An online video ad study from ad solution provider Vindico said clickthrough rates (CTR) used in measuring an ad campaign's effectiveness may be placing too much emphasis on the "click" activity and, more important, may be misunderstanding user intent.
The US video ad study, completed in 2011, points to ad completion rates over CTRs as the more "useful metric" and video ads with particularly high CTRs are possibly being misinterpreted as "successful" when users are simply clicking on ads in an attempt to make them go away, according to Vindico's April 2012 "Year in Review" study just released.
User Intent Click to View vs. Click to Kill
According to the Vindico study:
51 percent of video ad viewers arrived on the brand landing page after watching a video to completion (and ended up on the brand landing page later), while 49% clicked the digital video ad to arrive on the landing page, and of those who interacted with the product pages, 96% were the viewers who completed the video ad but did not click on it." (see chart.)

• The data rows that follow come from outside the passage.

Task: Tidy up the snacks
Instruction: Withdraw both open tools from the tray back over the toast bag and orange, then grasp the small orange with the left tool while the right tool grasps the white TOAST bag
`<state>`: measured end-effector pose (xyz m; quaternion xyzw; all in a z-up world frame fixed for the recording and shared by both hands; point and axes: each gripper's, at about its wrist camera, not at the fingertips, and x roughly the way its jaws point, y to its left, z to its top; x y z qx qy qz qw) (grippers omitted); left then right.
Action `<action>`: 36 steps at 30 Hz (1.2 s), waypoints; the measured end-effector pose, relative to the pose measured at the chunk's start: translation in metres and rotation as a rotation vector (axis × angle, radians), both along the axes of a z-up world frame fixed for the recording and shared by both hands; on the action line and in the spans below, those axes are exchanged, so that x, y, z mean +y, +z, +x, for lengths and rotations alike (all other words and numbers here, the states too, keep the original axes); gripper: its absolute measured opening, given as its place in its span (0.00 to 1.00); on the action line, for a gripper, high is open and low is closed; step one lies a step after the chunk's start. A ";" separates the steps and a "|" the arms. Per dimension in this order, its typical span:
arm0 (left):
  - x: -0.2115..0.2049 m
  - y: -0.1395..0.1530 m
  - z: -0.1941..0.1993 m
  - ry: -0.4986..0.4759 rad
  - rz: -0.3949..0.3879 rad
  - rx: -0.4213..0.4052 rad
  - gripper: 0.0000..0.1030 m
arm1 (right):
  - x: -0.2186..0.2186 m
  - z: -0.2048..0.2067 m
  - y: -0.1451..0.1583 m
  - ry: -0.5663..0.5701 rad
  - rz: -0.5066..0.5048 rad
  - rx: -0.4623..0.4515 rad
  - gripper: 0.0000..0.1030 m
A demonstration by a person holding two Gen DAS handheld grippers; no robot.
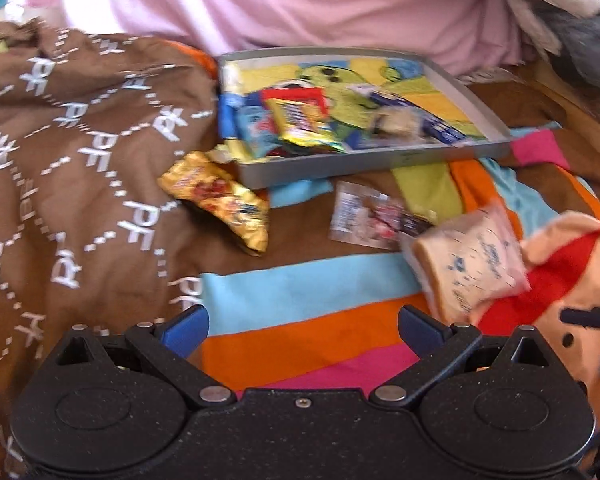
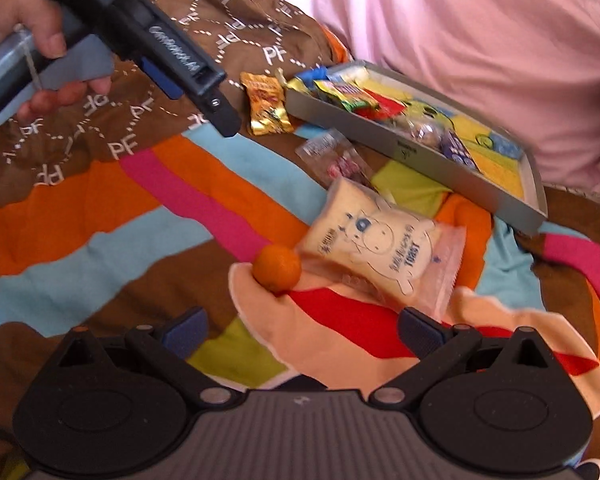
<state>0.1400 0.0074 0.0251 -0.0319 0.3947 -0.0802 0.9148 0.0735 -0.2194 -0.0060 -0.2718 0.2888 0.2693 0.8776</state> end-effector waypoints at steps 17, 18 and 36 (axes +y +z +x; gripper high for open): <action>-0.055 -0.021 -0.004 -0.272 0.037 0.048 0.98 | -0.016 0.026 -0.008 -0.075 -0.057 0.006 1.00; -0.057 -0.023 -0.002 -0.273 0.037 0.056 0.98 | -0.017 0.028 -0.009 -0.078 -0.057 0.007 1.00; -0.101 -0.045 0.008 -0.437 0.160 0.063 0.95 | -0.030 0.102 -0.016 -0.009 -0.221 -0.091 1.00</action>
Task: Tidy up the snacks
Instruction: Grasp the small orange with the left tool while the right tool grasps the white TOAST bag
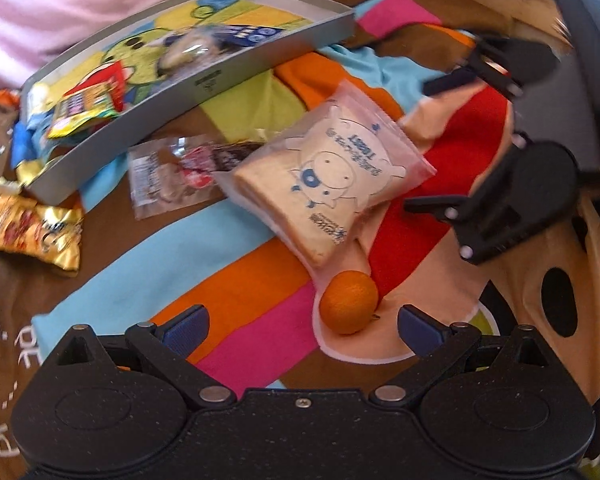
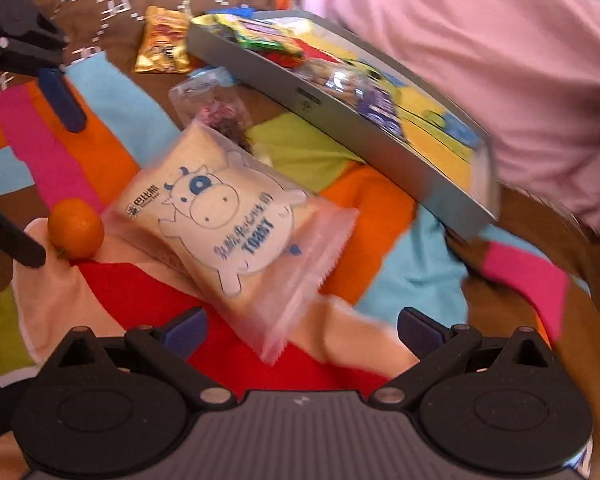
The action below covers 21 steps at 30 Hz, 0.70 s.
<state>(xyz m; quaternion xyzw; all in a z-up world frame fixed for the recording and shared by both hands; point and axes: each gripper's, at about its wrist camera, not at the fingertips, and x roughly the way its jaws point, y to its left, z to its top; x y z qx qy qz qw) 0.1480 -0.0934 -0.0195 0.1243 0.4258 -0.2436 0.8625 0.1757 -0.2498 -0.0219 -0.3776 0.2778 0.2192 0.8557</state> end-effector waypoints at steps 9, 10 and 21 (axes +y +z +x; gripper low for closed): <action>-0.015 -0.005 0.001 -0.091 0.033 -0.034 0.93 | 0.023 0.004 0.001 0.291 -0.150 -0.084 1.00; -0.016 -0.006 0.002 -0.096 0.032 -0.034 0.92 | 0.025 0.004 0.000 0.332 -0.173 -0.090 1.00; -0.017 -0.007 0.007 -0.122 0.031 -0.026 0.83 | 0.058 0.033 -0.007 0.533 -0.367 0.052 0.99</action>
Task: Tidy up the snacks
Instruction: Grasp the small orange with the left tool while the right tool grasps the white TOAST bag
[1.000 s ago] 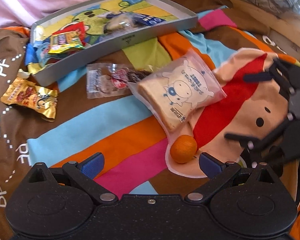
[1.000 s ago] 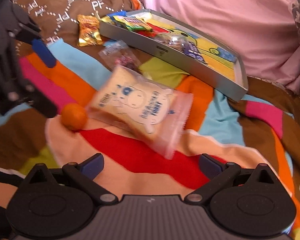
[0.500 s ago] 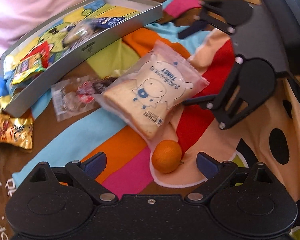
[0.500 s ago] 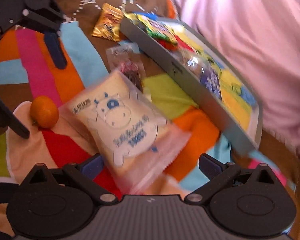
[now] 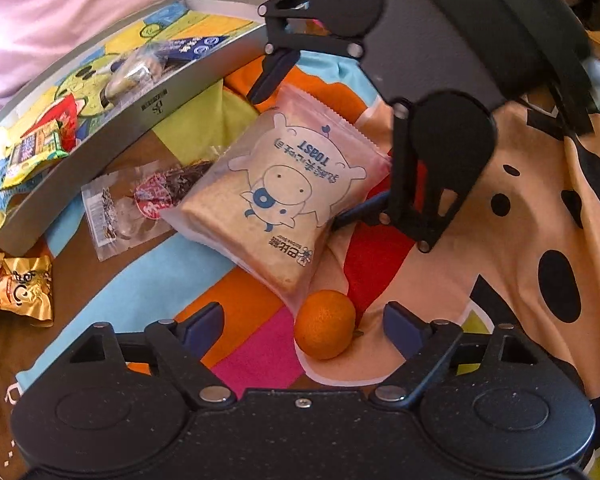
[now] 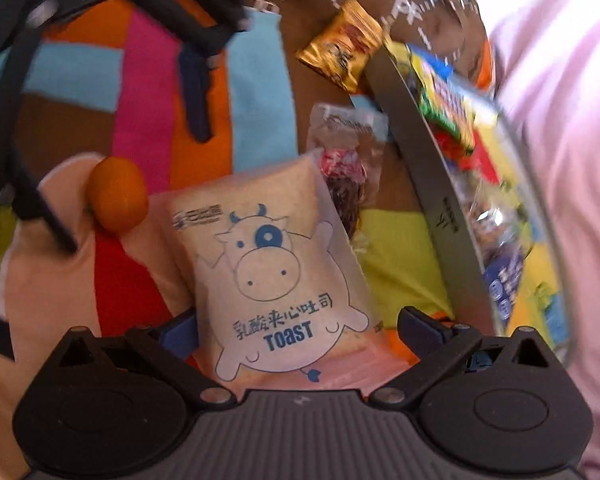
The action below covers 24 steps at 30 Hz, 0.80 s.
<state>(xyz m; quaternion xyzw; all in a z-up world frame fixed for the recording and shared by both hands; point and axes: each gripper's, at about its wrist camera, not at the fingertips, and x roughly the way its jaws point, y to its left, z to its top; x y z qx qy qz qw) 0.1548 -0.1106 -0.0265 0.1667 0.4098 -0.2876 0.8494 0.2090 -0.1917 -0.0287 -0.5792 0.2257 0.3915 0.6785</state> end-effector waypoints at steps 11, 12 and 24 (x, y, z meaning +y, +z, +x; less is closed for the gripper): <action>0.010 -0.003 0.006 0.025 -0.050 0.064 0.45 | -0.006 0.004 0.001 -0.020 0.029 0.071 0.82; 0.011 -0.002 0.006 0.023 -0.050 0.063 0.44 | -0.010 0.002 0.002 -0.027 0.030 0.071 0.82; 0.041 0.000 0.011 0.186 -0.047 0.040 0.35 | -0.020 -0.022 0.011 -0.260 0.132 0.105 0.78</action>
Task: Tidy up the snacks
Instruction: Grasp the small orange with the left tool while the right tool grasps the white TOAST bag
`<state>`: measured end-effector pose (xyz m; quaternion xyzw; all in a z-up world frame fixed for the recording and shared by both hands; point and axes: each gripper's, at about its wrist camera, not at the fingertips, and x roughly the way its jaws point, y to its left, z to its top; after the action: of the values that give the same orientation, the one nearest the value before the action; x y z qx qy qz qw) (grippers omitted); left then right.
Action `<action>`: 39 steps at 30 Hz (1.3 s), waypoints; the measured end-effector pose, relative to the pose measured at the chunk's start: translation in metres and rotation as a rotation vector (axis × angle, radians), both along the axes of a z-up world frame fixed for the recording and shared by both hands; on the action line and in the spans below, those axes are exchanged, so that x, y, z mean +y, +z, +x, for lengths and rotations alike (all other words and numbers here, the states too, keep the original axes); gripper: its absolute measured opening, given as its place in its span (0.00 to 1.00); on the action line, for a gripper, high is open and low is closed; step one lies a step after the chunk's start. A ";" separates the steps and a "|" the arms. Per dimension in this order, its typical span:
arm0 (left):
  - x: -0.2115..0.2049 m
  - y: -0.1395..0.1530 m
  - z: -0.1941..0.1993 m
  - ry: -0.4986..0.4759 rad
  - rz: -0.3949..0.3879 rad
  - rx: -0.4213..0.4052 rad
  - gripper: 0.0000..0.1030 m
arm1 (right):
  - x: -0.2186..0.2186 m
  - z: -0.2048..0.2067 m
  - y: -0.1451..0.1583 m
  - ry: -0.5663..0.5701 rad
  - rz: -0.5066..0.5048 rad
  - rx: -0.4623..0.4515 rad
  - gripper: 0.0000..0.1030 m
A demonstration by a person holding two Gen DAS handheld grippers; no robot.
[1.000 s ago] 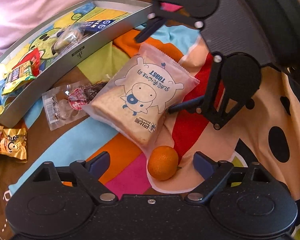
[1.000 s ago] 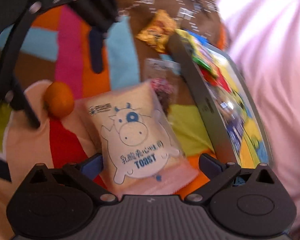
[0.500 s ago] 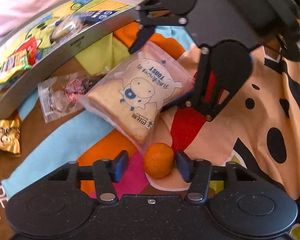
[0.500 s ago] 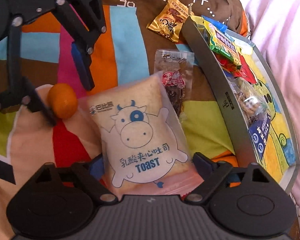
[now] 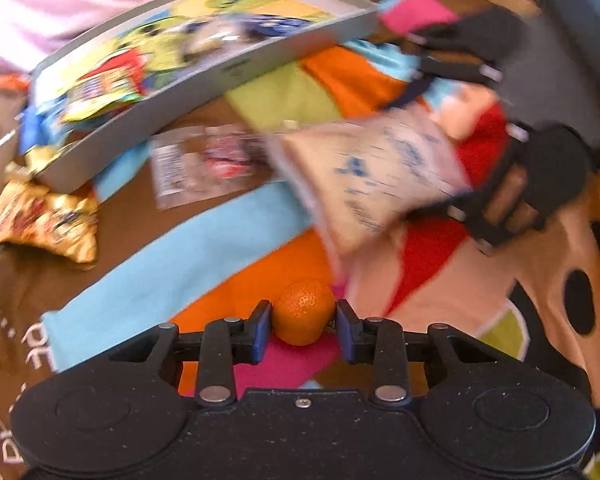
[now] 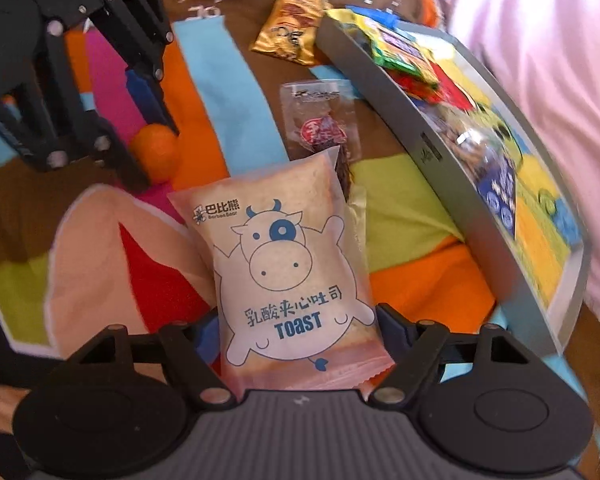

Source: Vindico, Year in Review, April 11, 2012
The chart also shows that 98% of the same "non-click" group advanced to the next, checkout step. The group said the data suggests that in measuring the "effectiveness" of an ad, the ad completion rate was a much more useful metric than the tried-and-true CTR that could misrepresent a user's true intent.
Vindico also said its study shows this group who watched the video ad to completion had a deeper interaction with branded pages than the simple clickthrough group.
Long Form vs. Short Form Video Content
Characteristically, the ads placed in long-form video content (more than 10 minutes with narrative arc) had a lower CTR (0.83%) when compared with ads placed in short-form video content (of 10 minutes or less). The short-form ad CTR was 1.31%. So the group generating the preferred intent actually cost less to engage when using the clickthrough rate pricing model.
Vindico also documented an 88% completion rate for ads served in long-form video (particularly when placed mid-roll) vs. a 76% completion rate for short-form video ads. Key to the results were viewers' commitment to watch long-form programming, and their willingness to sit through the ad to continue with the program.
Data was based on the original study completed by Vindico in October 2011, looked at viewing trends in pre- post- and mid-roll video ad placement, from data generated by millions of video ad impressions in the consumer packaged goods category, and delivered to Vindico over a 12-month period.